The Harvest Now, Decrypt Later Problem
This is why migration is urgent even though large-scale quantum computers don’t exist yet.
Adversaries with resources—and we know who we’re talking about—are capturing encrypted traffic today. TLS session keys are typically ECDH-derived. When a sufficiently large quantum computer exists, they can derive those session keys and decrypt the stored traffic.
If your traffic has a 20-year sensitivity window, and quantum computers might exist in 10 years, you needed post-quantum encryption 10 years ago. Since time travel isn’t available, start today.
What I’m Actually Worried About
My concern isn’t the mathematics.
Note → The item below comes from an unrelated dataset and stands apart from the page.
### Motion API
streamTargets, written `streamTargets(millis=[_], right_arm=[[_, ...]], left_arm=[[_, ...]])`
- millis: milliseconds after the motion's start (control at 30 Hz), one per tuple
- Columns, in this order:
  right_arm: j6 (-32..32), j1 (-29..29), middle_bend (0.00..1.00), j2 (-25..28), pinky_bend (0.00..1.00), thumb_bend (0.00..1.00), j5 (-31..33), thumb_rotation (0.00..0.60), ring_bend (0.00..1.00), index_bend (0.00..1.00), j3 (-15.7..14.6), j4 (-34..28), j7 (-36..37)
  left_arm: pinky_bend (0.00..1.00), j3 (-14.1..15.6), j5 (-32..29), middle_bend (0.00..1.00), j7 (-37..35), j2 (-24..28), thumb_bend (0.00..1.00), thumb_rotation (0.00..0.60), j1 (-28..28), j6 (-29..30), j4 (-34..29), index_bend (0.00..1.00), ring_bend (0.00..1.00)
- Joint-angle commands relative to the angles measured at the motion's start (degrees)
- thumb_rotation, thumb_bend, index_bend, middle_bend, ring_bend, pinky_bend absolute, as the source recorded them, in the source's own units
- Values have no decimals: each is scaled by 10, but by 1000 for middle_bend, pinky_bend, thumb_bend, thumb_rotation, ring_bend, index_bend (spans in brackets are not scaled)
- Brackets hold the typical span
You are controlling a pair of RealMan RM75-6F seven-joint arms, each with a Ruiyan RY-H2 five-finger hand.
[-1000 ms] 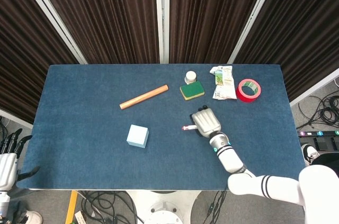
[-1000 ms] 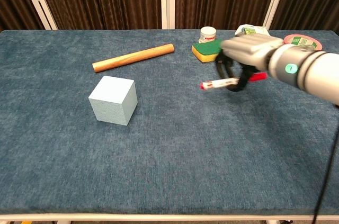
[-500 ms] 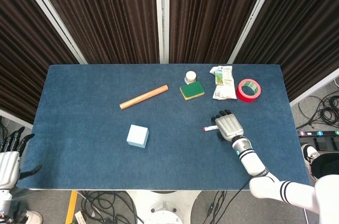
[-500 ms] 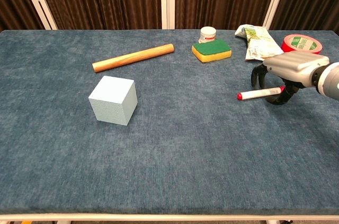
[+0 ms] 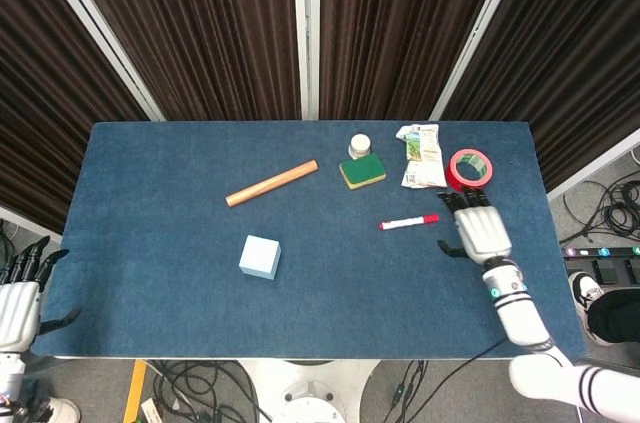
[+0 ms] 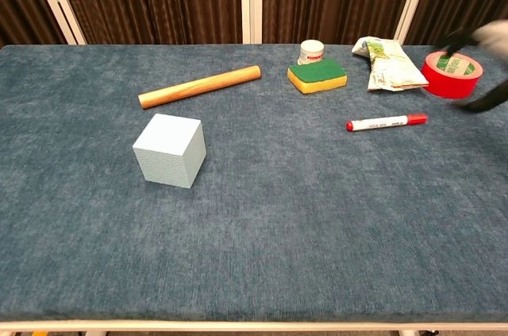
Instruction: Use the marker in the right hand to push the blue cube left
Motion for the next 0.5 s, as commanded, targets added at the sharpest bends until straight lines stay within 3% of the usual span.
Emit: streamTargets(millis=[33, 233, 500], right_arm=[[80, -81, 99, 83, 2, 181, -73, 463, 0, 72, -25, -55, 83], [187, -175, 69, 137, 0, 181, -140, 461, 0, 40, -57, -87, 162], [234, -236, 69, 167, 0, 180, -185, 461, 0, 38, -75, -98, 204]], left_arm=[[121, -2, -2, 144, 2, -1, 46, 600, -3, -4, 0, 235, 64], [121, -7, -5, 144, 13, -2, 45, 600, -11, -9, -7, 235, 64], [121, -7, -6, 144, 21, 4, 46, 600, -13, -8, -21, 235, 64]])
Lattice cryptography has solid theoretical foundations and survived NIST’s brutal selection process.
I’m worried about implementation quality.
The OpenSSL Heartbleed bug wasn’t a cryptographic flaw—it was a bounds-checking error. The ROCA vulnerability in Infineon TPMs wasn’t a mathematical break—it was a bad random number generator. EFAIL wasn’t about AES—it was about how email clients handled decryption failures.
Post-quantum implementations are new. They haven’t had the same adversarial attention as OpenSSL’s RSA code. The constant-time requirements are harder to verify. The side-channel attack surface is larger because the algorithms do more complex things with secret data.
The next few years will be a period of discovery. We’ll find implementation bugs. Some will be severe. This is normal for new cryptographic deployments. The alternative—waiting for “mature” implementations while nation-states harvest your traffic—is worse.
Use hybrid schemes. Deploy post-quantum where you can. Accept that you’ll be doing updates. That’s the reality of cryptographic transition.
Technical Reference
For a comprehensive parameter reference covering all NIST PQC standards, see our PQC Technical Reference—a single-page summary of ML-KEM, ML-DSA, and SLH-DSA parameters, performance benchmarks, and implementation considerations.
If you want to play with this yourself, LibOQS has reasonable documentation at openquantumsafe.org. The NIST standards documents are dense but precise—read FIPS 203 if you want to understand exactly what “IND-CCA2” security means in this context. And if you’re implementing from scratch: don’t. Use a library. I mean it.